Top of DATASET SECTION

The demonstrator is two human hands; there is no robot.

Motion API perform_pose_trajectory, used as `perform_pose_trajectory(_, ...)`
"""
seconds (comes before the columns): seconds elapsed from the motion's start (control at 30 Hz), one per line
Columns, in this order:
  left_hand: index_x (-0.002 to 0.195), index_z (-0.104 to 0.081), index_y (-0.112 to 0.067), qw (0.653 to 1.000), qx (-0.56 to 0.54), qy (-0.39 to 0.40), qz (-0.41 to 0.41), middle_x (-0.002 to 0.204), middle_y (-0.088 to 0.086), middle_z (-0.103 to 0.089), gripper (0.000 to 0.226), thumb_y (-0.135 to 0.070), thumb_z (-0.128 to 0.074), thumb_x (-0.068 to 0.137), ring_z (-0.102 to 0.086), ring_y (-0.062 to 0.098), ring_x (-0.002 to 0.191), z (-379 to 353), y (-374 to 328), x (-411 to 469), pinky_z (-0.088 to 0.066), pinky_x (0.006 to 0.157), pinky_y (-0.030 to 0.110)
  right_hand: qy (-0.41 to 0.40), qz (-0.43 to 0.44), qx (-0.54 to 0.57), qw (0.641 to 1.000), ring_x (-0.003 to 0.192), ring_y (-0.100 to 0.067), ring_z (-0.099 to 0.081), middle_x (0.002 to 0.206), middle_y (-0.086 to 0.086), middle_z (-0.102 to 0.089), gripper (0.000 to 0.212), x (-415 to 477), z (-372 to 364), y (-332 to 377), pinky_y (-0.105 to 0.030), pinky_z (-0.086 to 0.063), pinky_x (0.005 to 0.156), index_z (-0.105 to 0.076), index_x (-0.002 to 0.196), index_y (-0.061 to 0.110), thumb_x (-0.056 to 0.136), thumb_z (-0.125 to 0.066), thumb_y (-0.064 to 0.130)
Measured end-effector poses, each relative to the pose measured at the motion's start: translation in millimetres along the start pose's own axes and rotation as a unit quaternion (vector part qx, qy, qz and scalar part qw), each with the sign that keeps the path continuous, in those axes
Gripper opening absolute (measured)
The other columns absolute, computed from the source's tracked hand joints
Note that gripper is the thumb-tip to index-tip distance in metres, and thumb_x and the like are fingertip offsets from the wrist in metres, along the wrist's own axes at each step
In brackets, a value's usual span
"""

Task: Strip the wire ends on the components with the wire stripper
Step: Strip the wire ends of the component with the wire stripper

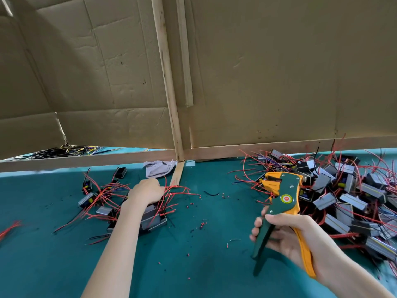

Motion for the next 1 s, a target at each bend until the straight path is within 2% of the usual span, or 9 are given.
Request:
perform_pose_trajectory(0.13, 0.106, -0.068, -0.019, 0.994, -0.102, -0.030, -0.035, 0.106, 0.003, -0.063, 0.017, -0.020, -0.063, 0.090, -0.057, 0.020, 0.090, 13.7, -2.9, -2.5, -0.045, 0.083, 0.031, 0.001, 0.004, -0.010, 1.000, 0.061, -0.038, -0.065, 0.072, -0.023, -0.062, 0.030, -2.8, -5.7, 1.0, -0.046, -0.059, 0.058, -0.057, 0.090, -0.001, 0.061, -0.062, 0.003)
perform_pose_trajectory(0.3, 0.098, -0.068, -0.015, 0.960, -0.238, -0.095, -0.114, 0.084, -0.004, -0.067, 0.020, -0.012, -0.077, 0.080, -0.060, 0.006, 0.077, 44.6, -17.3, -19.4, -0.048, 0.074, 0.022, 0.001, 0.009, -0.006, 1.000, 0.060, -0.037, -0.065, 0.072, -0.022, -0.062, 0.027, -3.8, -7.6, 0.4, -0.046, -0.060, 0.058, -0.056, 0.091, -0.001, 0.064, -0.060, 0.003)
perform_pose_trajectory(0.4, 0.097, -0.068, -0.019, 0.910, -0.301, -0.206, -0.196, 0.089, -0.008, -0.067, 0.018, -0.009, -0.073, 0.083, -0.061, -0.002, 0.080, 75.8, -37.6, -42.1, -0.042, 0.071, 0.006, 0.000, 0.012, -0.003, 1.000, 0.061, -0.037, -0.065, 0.073, -0.022, -0.063, 0.027, -2.5, -5.7, 0.0, -0.046, -0.059, 0.058, -0.056, 0.091, -0.001, 0.064, -0.060, 0.003)
perform_pose_trajectory(0.47, 0.099, -0.067, -0.019, 0.873, -0.346, -0.245, -0.242, 0.090, -0.009, -0.068, 0.016, -0.007, -0.067, 0.087, -0.062, -0.002, 0.081, 87.5, -52.7, -57.8, -0.044, 0.073, 0.006, 0.002, 0.015, 0.005, 1.000, 0.064, -0.038, -0.066, 0.075, -0.024, -0.063, 0.030, -1.6, -3.1, 0.2, -0.046, -0.059, 0.060, -0.057, 0.091, -0.002, 0.062, -0.063, 0.002)
perform_pose_trajectory(0.63, 0.092, -0.069, -0.017, 0.811, -0.490, -0.179, -0.264, 0.086, -0.002, -0.072, 0.009, -0.009, -0.065, 0.089, -0.068, 0.006, 0.079, 75.6, -85.7, -69.8, -0.053, 0.075, 0.021, 0.011, 0.009, 0.010, 1.000, 0.070, -0.041, -0.066, 0.081, -0.026, -0.063, 0.035, 1.9, 4.4, -3.0, -0.048, -0.058, 0.066, -0.059, 0.093, -0.003, 0.059, -0.069, -0.006)
perform_pose_trajectory(0.73, 0.093, -0.051, -0.019, 0.836, -0.485, -0.127, -0.222, 0.087, 0.007, -0.070, 0.019, -0.012, -0.067, 0.088, -0.065, 0.017, 0.076, 40.2, -105.4, -61.9, -0.050, 0.073, 0.032, 0.005, 0.001, 0.013, 1.000, 0.071, -0.042, -0.066, 0.081, -0.028, -0.063, 0.026, 5.1, 7.1, -6.0, -0.049, -0.058, 0.067, -0.064, 0.087, -0.002, 0.061, -0.069, 0.000)
perform_pose_trajectory(0.8, 0.093, -0.040, -0.017, 0.868, -0.433, -0.138, -0.198, 0.078, 0.006, -0.066, 0.025, -0.010, -0.065, 0.089, -0.063, 0.027, 0.074, 13.7, -112.4, -58.2, -0.050, 0.074, 0.039, 0.006, -0.002, 0.017, 1.000, 0.071, -0.043, -0.066, 0.081, -0.028, -0.064, 0.024, 6.1, 7.7, -6.4, -0.049, -0.058, 0.066, -0.066, 0.082, -0.001, 0.058, -0.069, -0.004)
perform_pose_trajectory(0.9, 0.094, -0.039, -0.016, 0.926, -0.251, -0.218, -0.180, 0.079, 0.003, -0.061, 0.017, -0.014, -0.056, 0.094, -0.062, 0.032, 0.078, -13.0, -110.9, -57.1, -0.050, 0.072, 0.042, 0.007, -0.003, 0.022, 1.000, 0.069, -0.041, -0.067, 0.080, -0.026, -0.064, 0.034, 6.2, 8.6, -5.2, -0.048, -0.058, 0.064, -0.065, 0.084, -0.001, 0.050, -0.072, -0.002)
perform_pose_trajectory(1.0, 0.103, -0.044, -0.019, 0.956, -0.059, -0.243, -0.153, 0.089, 0.006, -0.068, 0.012, -0.025, -0.052, 0.096, -0.063, 0.031, 0.083, -23.2, -110.9, -57.0, -0.040, 0.062, 0.033, 0.002, 0.003, 0.027, 1.000, 0.067, -0.040, -0.067, 0.078, -0.025, -0.064, 0.030, 5.4, 8.0, -0.9, -0.046, -0.059, 0.063, -0.064, 0.081, -0.001, 0.052, -0.071, 0.003)
Point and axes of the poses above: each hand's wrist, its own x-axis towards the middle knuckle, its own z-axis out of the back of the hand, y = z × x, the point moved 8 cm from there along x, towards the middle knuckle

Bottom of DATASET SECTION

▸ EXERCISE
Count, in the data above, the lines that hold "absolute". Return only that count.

▸ RESPONSE BOX
2